My Mother: Dare to Dream
- Xiqiao Zhang

- May 29, 2020
- 5 min read
Updated: Sep 29, 2021
May 2020

In my mind, overcoming obstacles is not only facing difficulties and solving them but also dare to dream. If we are not having a destination, we will definitely sail toward nowhere. Besides confidence and determination, I also need a destination, or a goal to pursue. My mom has always encouraged me to read more and have a big dream. However, to her, the dream is not a fantasy, but a goal that can be measured and identified. When we are talking about “dare to dream”, she tells me her most crucial choice in life. She has always wanted to become an English teacher ever since high school, although most of the top students like her choose to study science major to have a better future chance of employment. When she decides to study English in university, nobody supports her decision for it seems not so promising to have an affluent life with such a not-so-realistic major of language learning.
My mother told me about her bold choice in life and her childhood love for reading. She was always grateful for her grandmother who helped cultivate her love for reading. Her grandma had a keen love for ballad telling of legends and myths in ancient times. As my mother recalled, she was so fascinated by the ghost stories told by her grandma which were both enchanting and intimidating.

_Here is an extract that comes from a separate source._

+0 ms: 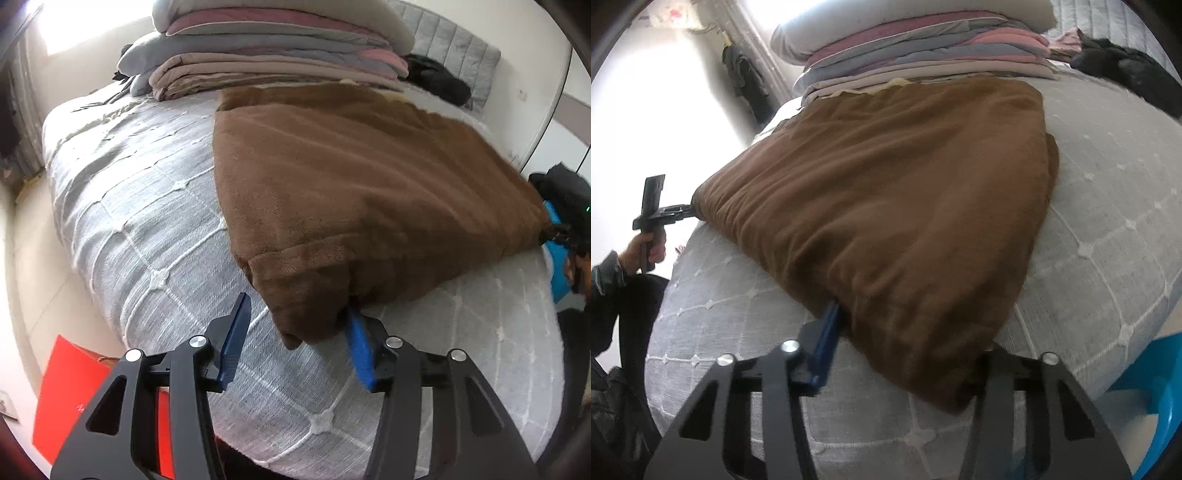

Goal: Fold large clothes

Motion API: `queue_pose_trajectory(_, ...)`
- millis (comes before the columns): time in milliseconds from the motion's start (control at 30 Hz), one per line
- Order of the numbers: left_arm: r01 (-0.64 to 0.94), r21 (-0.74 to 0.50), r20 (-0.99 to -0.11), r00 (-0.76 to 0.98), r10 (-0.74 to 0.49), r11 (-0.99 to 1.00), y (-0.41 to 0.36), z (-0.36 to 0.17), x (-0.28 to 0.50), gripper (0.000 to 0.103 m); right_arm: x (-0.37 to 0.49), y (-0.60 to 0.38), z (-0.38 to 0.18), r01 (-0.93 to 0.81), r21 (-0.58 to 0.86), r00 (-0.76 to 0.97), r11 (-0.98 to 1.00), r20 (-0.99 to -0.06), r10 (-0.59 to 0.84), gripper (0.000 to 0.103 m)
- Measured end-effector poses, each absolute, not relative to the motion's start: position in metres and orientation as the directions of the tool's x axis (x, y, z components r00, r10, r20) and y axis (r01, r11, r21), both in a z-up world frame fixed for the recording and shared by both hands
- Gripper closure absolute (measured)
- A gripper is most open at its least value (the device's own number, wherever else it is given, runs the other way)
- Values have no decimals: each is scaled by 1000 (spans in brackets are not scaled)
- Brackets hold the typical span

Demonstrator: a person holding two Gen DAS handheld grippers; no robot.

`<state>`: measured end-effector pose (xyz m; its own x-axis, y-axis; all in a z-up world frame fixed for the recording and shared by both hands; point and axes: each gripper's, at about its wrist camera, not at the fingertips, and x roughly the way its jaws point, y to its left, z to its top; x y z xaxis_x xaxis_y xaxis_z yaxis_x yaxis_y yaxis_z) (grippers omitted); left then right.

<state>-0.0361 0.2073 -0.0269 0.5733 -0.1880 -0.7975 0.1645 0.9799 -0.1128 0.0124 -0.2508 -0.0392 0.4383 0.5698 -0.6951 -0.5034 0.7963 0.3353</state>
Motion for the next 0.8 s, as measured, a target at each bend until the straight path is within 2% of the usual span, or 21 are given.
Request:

“It is not me who chose literature as my future career but rather literature who found me,” my mother said without the least bit of hesitation when I asked her about her journey to becoming a literature teacher. It is truly a coincidence encounter for her to be found by literature. My mother’s brother, who is 7 years older than her, was an avid lover of Kong Fu novels at that time, but his favourite collections were always confiscated by their father because he considered reading this kind of book as a waste of time and would distract him from studying. My mom, sitting opposite to me, seems lost in recapturing her childhood memories, her eyes glittered with childlike excitement. The funniest thing of all, her father himself could not resist the temptation of these novels he took away from his son and was reading them secretly. Having discovered her father’s secret, my mom got so curious and she couldn’t help taking a glance at these magical books. She was so obsessed with those stories that minutes stretched into hours in the wonderland of Kong Fu novels. This chance event became the starting line of the long run of my mother’s literature journey.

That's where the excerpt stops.